→ **WHAT TO PRODUCE**
Leave out every picture, then transcribe the rest of the listing exactly.

→ **THE DATA**
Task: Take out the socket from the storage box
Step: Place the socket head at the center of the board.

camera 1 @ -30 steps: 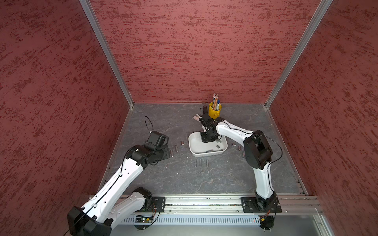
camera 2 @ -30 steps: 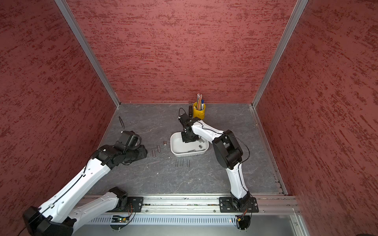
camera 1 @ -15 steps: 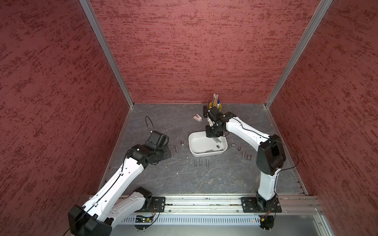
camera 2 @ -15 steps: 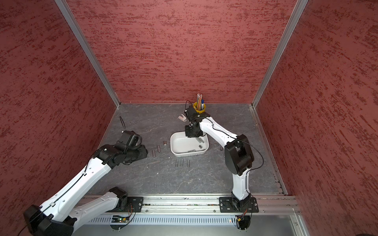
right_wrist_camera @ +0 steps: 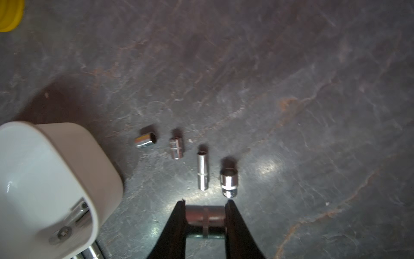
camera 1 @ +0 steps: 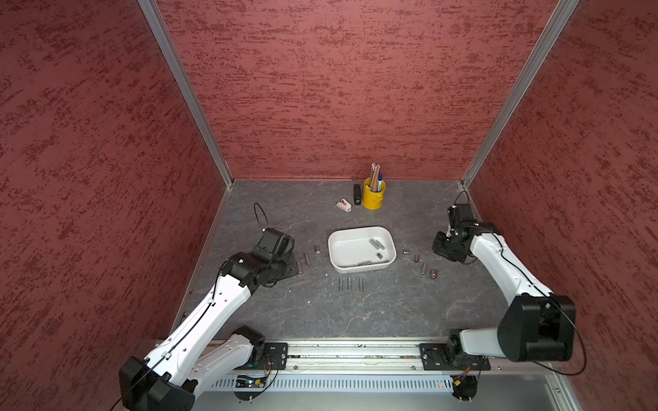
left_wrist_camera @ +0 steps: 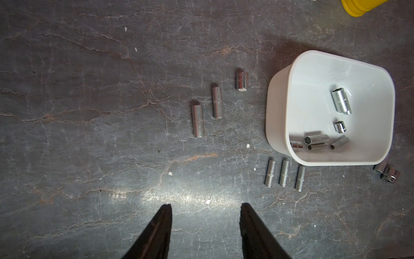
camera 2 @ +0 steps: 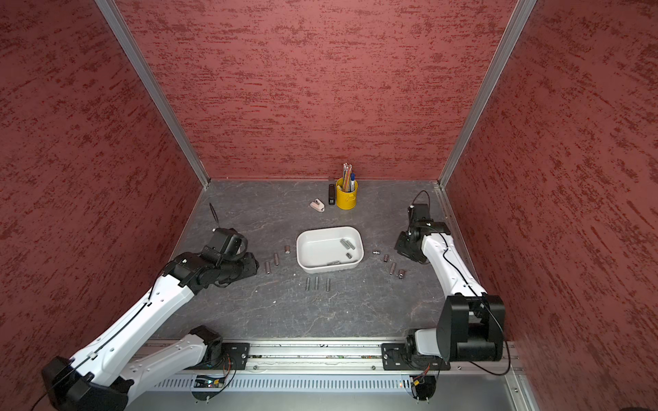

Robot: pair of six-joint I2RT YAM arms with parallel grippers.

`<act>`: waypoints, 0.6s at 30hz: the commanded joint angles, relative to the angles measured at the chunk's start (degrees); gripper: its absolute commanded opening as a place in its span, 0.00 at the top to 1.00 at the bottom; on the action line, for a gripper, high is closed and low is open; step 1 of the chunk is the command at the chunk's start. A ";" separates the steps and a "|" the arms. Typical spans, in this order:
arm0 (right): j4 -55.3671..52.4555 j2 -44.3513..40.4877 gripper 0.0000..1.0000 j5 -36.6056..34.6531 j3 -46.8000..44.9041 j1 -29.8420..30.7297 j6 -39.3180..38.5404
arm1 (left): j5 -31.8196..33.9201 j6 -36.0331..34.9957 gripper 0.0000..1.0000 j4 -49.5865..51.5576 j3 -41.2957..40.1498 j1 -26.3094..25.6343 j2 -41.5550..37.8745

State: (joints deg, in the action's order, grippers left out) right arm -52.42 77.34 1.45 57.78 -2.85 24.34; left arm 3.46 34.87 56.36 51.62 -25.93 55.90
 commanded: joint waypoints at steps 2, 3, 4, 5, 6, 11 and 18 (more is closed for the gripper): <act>4.76 -1.34 0.84 -1.35 -4.63 -4.69 0.89 | -0.95 -1.30 0.48 -1.51 -0.80 0.44 -1.35; 5.10 -1.25 0.84 -1.80 -5.92 -5.21 1.04 | -1.01 -1.37 0.48 -1.64 -0.80 0.44 -1.57; 5.34 -1.24 0.84 -1.80 -6.87 -5.67 1.39 | -1.02 -1.39 0.48 -1.75 -0.82 0.44 -1.67; 5.47 -1.31 0.83 -2.15 -7.63 -5.87 1.78 | -1.18 -1.45 0.48 -1.69 -0.81 0.44 -1.81; 5.82 -1.47 0.82 -3.21 -8.57 -5.95 2.21 | -1.26 -1.47 0.48 -1.75 -0.90 0.44 -1.88; 6.89 -0.55 0.77 -5.80 -10.66 -6.76 3.22 | -1.96 -1.74 0.48 -1.95 -0.87 0.45 -2.05; 8.64 3.13 0.74 -3.07 -11.38 -7.00 2.79 | -2.65 -1.91 0.48 -2.39 -1.10 0.44 -2.67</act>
State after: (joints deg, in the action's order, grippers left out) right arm -46.09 79.55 -1.67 46.98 -9.50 26.61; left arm 1.39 33.93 55.31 51.27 -25.93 54.22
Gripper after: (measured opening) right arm 0.274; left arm 0.520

→ **EXERCISE RESPONSE**
Task: Take out the socket from the storage box
Step: Place the socket head at the center of the board.

camera 1 @ -30 steps: 
camera 2 @ -30 steps: 
camera 1 @ -15 steps: 
camera 2 @ -15 steps: 
right_wrist_camera @ +0 steps: 
camera 1 @ +0 steps: 
left_wrist_camera @ +0 steps: 
camera 2 @ +0 steps: 

Robot: pair of six-joint I2RT YAM arms with parallel grippers.

`<act>`: waypoints, 0.6s at 30hz: the commanded joint angles, relative to the angles measured at the chunk's start (degrees); gripper: its absolute commanded opening as a place in its span, 0.00 at the top to 1.00 at the bottom; on the action line, for a gripper, high is closed and low is open; step 1 of the chunk is the command at the chunk's start. A ";" separates the steps and a "|" the arms. Typical spans, in this order:
arm0 (right): j4 -55.3671..52.4555 j2 -44.3513..40.4877 gripper 0.0000..1.0000 j5 -36.6056..34.6531 j3 -46.8000..44.9041 j1 -29.8420..30.7297 j6 -39.3180..38.5404
arm1 (left): j5 -31.8196..33.9201 j6 -36.0331..34.9957 gripper 0.0000..1.0000 j4 -49.5865..51.5576 j3 -41.2957..40.1498 j1 -26.3094..25.6343 j2 -41.5550..37.8745

State: (joints deg, in the action's order, grippers left out) right arm -52.42 77.34 1.45 57.78 -2.85 24.34; left arm 3.46 34.87 56.36 51.62 -25.93 55.90
 commanded: joint waypoints at steps 2, 3, 4, 5, 6, 11 and 18 (more is closed for the gripper): <act>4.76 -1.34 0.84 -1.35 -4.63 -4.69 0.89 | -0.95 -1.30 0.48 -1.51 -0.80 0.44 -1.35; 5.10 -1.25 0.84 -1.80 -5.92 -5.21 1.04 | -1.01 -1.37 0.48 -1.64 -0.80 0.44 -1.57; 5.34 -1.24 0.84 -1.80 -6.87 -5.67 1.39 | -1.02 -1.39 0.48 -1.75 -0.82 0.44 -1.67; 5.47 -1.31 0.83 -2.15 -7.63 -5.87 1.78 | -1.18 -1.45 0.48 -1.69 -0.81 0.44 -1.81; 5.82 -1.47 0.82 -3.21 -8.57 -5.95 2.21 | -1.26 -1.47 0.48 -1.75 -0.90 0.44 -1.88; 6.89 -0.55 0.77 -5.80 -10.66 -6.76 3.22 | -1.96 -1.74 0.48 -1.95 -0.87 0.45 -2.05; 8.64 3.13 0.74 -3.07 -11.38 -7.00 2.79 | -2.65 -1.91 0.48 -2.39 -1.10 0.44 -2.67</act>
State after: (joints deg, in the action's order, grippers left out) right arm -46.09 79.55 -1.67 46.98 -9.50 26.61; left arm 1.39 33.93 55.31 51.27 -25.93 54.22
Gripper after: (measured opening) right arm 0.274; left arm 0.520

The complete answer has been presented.